Discovery Networks Southeast Asia is part of Discovery Communications, headquartered in Silver Spring, Maryland. It operates various flagship television channels and content networks, including Discovery Channel, Animal Planet, TLC and Eurosport, which are all available in Indonesia.
The television content is sold in bundles to cable operators globally and in Indonesia, it is distributed through various pay-television operators, including Indovision, First Media and Big TV.
Berdiev said Discovery seeks to reach an additional 300 million subscribers in Southeast Asia by 2020. He added that Indonesia, the Philippines, Malaysia and Singapore are the leading markets in the region, without giving further detail.

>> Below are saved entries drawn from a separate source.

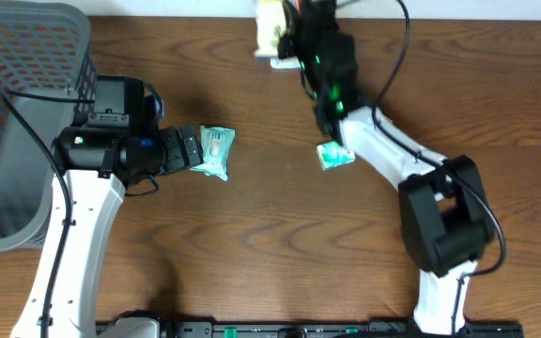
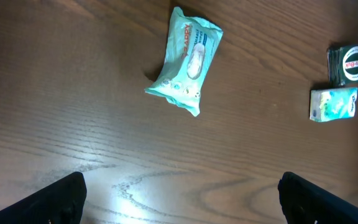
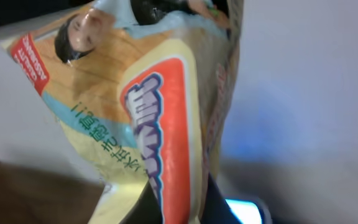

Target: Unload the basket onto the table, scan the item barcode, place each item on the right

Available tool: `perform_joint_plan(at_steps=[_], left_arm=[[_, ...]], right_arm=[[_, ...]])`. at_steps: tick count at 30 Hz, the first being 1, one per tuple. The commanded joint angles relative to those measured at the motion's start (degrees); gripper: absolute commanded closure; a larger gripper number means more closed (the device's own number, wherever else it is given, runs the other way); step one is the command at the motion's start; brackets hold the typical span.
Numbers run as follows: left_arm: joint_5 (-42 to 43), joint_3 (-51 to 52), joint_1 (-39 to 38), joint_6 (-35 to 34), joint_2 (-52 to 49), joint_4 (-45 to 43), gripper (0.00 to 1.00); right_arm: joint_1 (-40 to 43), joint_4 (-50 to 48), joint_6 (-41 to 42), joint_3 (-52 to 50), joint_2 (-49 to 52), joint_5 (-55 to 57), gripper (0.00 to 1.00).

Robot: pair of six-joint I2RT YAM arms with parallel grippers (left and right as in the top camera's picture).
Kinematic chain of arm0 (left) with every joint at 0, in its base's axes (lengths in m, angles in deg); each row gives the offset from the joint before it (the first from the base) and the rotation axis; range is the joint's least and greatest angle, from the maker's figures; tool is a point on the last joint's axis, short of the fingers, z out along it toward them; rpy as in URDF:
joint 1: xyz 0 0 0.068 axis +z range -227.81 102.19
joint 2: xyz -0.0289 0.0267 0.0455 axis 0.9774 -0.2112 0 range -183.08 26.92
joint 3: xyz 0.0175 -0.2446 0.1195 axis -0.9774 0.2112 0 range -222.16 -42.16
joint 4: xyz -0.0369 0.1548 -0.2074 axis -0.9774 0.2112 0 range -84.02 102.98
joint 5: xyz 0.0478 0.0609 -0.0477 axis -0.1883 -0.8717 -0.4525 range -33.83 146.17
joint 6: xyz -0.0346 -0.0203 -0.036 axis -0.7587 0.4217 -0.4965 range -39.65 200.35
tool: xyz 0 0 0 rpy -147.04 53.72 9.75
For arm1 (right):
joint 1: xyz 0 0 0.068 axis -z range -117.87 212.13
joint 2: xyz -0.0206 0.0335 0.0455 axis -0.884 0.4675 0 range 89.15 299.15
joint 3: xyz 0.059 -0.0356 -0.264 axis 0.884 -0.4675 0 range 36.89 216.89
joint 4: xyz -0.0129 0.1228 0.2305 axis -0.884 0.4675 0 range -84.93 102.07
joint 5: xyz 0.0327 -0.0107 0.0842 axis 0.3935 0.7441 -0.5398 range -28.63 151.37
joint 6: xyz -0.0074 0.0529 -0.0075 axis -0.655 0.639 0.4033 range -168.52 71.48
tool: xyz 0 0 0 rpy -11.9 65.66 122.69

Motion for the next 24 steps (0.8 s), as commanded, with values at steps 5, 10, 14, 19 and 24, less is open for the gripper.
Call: perform_joint_plan(at_steps=[5,10,14,19,24], left_arm=[[-0.4,-0.2,0.3,0.5,0.0,0.2,0.02],[-0.4,-0.2,0.3,0.5,0.0,0.2,0.02],[-0.4,-0.2,0.3,0.5,0.0,0.2,0.02],[-0.4,-0.2,0.3,0.5,0.0,0.2,0.02],[-0.4,-0.2,0.3,0.5,0.0,0.2,0.02]], right_arm=[[1.7,17.8,-7.4,25.5,14.8,4.5,0.99],[3.2,13.7,-7.4,25.5,19.8,4.5,0.99],[5.1,11.2,-6.9,25.5,22.6,4.4,0.99],[5.7,10.4,-4.5,25.5,24.0,3.1,0.99],[5.7,3.4,-4.4,25.5,24.0,3.7,0.99]])
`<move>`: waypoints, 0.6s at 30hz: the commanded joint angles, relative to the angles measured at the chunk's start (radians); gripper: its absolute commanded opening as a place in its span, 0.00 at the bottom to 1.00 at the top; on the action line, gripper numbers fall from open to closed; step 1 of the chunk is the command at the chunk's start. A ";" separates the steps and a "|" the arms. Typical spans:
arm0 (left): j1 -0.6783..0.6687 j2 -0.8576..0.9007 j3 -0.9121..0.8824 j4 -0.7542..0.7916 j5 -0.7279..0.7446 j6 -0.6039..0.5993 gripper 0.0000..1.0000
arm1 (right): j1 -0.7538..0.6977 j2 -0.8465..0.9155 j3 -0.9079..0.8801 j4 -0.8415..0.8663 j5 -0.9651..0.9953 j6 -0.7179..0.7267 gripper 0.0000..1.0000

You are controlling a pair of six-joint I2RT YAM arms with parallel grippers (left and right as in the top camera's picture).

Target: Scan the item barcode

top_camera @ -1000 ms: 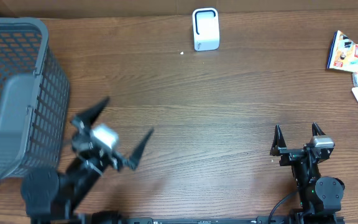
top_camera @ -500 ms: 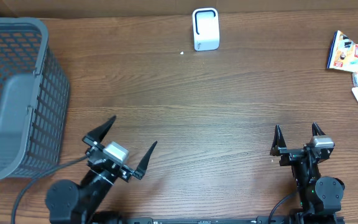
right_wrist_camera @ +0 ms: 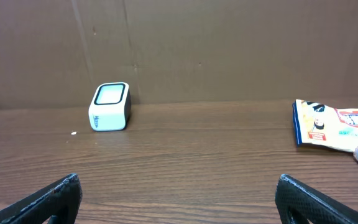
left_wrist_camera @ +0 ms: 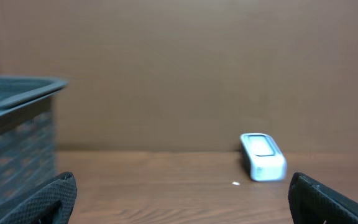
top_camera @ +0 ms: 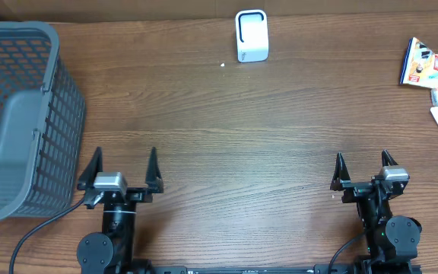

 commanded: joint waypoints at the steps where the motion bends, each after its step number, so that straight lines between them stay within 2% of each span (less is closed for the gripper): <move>1: -0.007 -0.016 -0.016 -0.001 -0.171 -0.056 1.00 | -0.005 -0.012 -0.011 0.006 0.000 -0.005 1.00; 18: -0.006 -0.101 -0.190 0.044 -0.187 -0.023 1.00 | -0.005 -0.012 -0.011 0.006 0.000 -0.004 1.00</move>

However, he said Discovery expects at least 30 percent of its subscribers to come from Indonesia.
He did not disclose the exact number of current subscribers in Indonesia, nor in Southeast Asia, but according to the company’s website, it reached 655 million subscribers in the region per month as of March this year, through 16 channels.
In Indonesia, Berdiev said Discovery’s major strategy is to pursue various collaborations, including content sharing and the development of digital content, with local mobile operators to capture a young and tech-savvy audience.
He said it has also set its sights on working closely with a free-to-air television company to target millennials, who have been identified as the company’s core market in the region.
“Generally, the cable business is slowing down. Even now, cable operators are going into digital in a bid to capture new subscribers […] but they are also acquiring more and more digital content,” Berdiev said.
Beside meeting with mobile operators, Berdiev said Discovery has also been working closely with the Indonesian Broadcasting Commission (KPI) to make sure the content will comply with local customs and regulations.
In the Southeast Asian market, Discovery has been collaborating with filmmakers to produce homegrown local content that tell the stories of the people and cultures in each country in the region.
Discovery announced in February that it has 16 new local productions commissioned for the Southeast Asian region.
“These series of local content are part of our efforts to expand our market reach for millennial viewers,” Berdiev said.
Discovery’s biggest audience is currently in the 30-50 age group, but the company also seeks to attract the younger generation in Southeast Asia.